# Data to process
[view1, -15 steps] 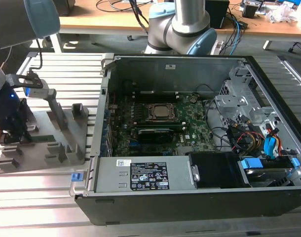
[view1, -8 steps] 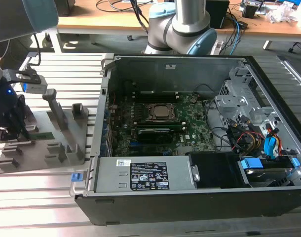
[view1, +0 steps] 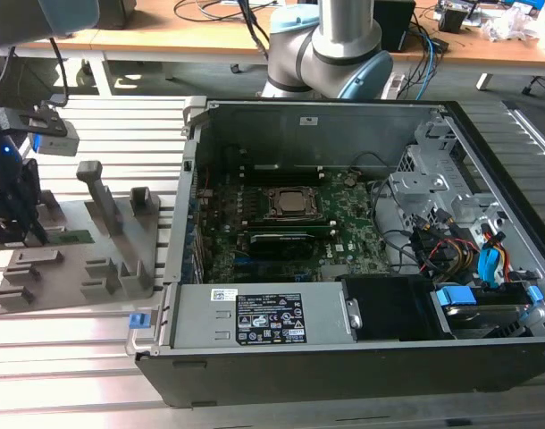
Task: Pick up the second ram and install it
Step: 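Pick up the second ram and move it above second insertion slot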
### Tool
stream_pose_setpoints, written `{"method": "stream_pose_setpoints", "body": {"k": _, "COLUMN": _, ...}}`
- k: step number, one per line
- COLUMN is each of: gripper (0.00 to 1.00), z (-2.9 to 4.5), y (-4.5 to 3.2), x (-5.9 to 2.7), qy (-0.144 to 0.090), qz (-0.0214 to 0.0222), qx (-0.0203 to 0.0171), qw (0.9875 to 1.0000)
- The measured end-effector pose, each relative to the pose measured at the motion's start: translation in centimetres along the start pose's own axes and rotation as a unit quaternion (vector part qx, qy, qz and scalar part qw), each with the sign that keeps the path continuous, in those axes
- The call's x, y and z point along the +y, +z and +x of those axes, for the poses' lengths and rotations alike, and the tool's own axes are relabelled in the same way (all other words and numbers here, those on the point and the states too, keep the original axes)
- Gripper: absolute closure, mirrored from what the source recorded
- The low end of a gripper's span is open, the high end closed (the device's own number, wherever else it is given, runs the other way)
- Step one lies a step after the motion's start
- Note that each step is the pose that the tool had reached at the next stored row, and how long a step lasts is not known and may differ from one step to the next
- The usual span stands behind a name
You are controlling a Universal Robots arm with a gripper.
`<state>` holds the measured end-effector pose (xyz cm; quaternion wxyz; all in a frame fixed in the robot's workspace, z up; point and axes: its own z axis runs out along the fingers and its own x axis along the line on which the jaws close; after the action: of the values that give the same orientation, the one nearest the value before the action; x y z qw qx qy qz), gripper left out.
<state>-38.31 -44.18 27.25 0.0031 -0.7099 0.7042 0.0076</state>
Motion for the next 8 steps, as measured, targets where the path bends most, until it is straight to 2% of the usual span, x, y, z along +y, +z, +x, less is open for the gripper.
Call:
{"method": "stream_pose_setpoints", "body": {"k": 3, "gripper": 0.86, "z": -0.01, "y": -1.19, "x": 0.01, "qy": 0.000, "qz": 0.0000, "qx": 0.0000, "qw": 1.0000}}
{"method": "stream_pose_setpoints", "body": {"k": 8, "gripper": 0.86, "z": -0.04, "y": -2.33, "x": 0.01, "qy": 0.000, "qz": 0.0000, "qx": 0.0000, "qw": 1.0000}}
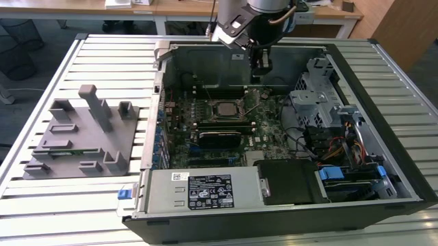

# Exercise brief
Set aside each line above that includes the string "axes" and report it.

# Completed task
- The measured end-effector pose, each relative to the pose measured at the motion's start: translation in centimetres along the start pose's own axes and rotation as a unit quaternion (vector part qx, qy, qz and scalar part qw), each with the sign that keeps the path continuous, in those axes
- The call's x, y and z point along the +y, +z and +x of those axes, for the poses' lengths and rotations alike, and the tool's own axes are relabelled in the same way (all other words and numbers here, those on the point and the states too, keep the original axes)
`<state>` holds the measured end-effector pose (xyz cm; quaternion wxyz; all in a frame fixed in the robot's workspace, z up; point and axes: its own z axis runs out along the fingers and its own x axis along the line on which the jaws close; after the action: of the values that give the same orientation, the one nearest the value before the action; x y z qw qx qy qz), gripper left out.

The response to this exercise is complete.